Many German-speaking church members felt affirmed by this culture-sensitive evangelistic approach. Members of the Hohe Marter church in Nürnberg, Germany, highlighted the importance of having two different presenters, each representing a different age group that enabled them to connect to different audiences—and demonstrate generational cooperation. Matthias concurs: “I always dreamed that all age groups should be able to work together in the church. For me it is a fulfillment of Malachi, you know, bringing the fathers back to the sons.” Klaus adds: “We took a risk, the two of us, to embark on a journey, representing different age groups, and different personalities. Some people told us, ‘You are kind of different, you guys.’ But to believe that different age groups can work together so closely—that was a sign in itself.”
Faith.Simple is not a successful one-time event that worked in Germany, in the heart of secular Europe. Faith.Simple is much bigger than that. It represents a model of how to present in a culturally sensitive way unchanging truth that can connect to different age groups. It provides a wholistic way of reaching the secular mind, moving beyond modernity’s arguments and paying attention to Jesus’ method of reaching the unreached. It underlines the need to listen and begin a dialogue with people beyond the walls of our churches.
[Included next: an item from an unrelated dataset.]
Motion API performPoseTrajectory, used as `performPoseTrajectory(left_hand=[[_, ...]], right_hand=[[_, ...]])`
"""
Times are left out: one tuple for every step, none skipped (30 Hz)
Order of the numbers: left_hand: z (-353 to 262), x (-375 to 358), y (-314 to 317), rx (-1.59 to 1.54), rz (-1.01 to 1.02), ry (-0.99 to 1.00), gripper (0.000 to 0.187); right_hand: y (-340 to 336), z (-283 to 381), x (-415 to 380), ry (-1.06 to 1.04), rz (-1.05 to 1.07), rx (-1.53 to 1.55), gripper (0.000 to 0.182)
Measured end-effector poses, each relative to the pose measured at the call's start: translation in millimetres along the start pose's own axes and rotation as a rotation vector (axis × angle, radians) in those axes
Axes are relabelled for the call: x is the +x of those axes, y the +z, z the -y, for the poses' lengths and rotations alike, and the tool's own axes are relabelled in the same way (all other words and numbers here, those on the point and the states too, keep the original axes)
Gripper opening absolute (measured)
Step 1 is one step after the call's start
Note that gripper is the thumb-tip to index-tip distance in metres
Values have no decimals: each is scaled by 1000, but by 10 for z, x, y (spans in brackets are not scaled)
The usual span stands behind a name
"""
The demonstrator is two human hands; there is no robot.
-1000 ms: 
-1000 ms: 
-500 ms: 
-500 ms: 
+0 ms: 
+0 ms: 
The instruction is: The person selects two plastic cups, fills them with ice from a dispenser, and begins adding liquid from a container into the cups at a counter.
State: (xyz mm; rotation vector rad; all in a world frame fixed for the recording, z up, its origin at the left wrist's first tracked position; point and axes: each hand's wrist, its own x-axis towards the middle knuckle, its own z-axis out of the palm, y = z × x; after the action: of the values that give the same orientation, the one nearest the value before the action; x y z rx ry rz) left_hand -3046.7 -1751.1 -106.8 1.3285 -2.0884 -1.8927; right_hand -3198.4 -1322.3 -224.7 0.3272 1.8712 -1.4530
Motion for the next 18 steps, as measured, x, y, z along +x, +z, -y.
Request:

Lasting evangelism must always be dialogical—it begins with an invitation and continues with an honest conversation that lasts into eternity. Faith is that simple—period.
1 See http://de.statista.com/statistik/daten/studie/179832/umfrage/haeufigkeit---kirche-oder-religioese-veranstaltungen-besuchen/, which is based on a 2008 survey of nearly 20,000 people.
2 See the numbers at http://de.statista.com/statistik/daten/studie/179440/umfrage/zugehoerigkeit-zu-einer-religionsgemeinschaft/, of which nearly 30 percent indicated that they did not belong to any religious community.
3 Compare http://de.statista.com/statistik/daten/studie/5171/umfrage/glauben-an-schoepfungsgeschichte-oder-evolution/.
4 Following the conventions of digital expression, the title should be read “Faith-dot-Simple.” Check out the German version at www.glauben-einfach.com.
Gerald A. Klingbeil, a native of Germany, serves as an associate editor of Adventist World and is married to Chantal, who is homeschooling their three daughters.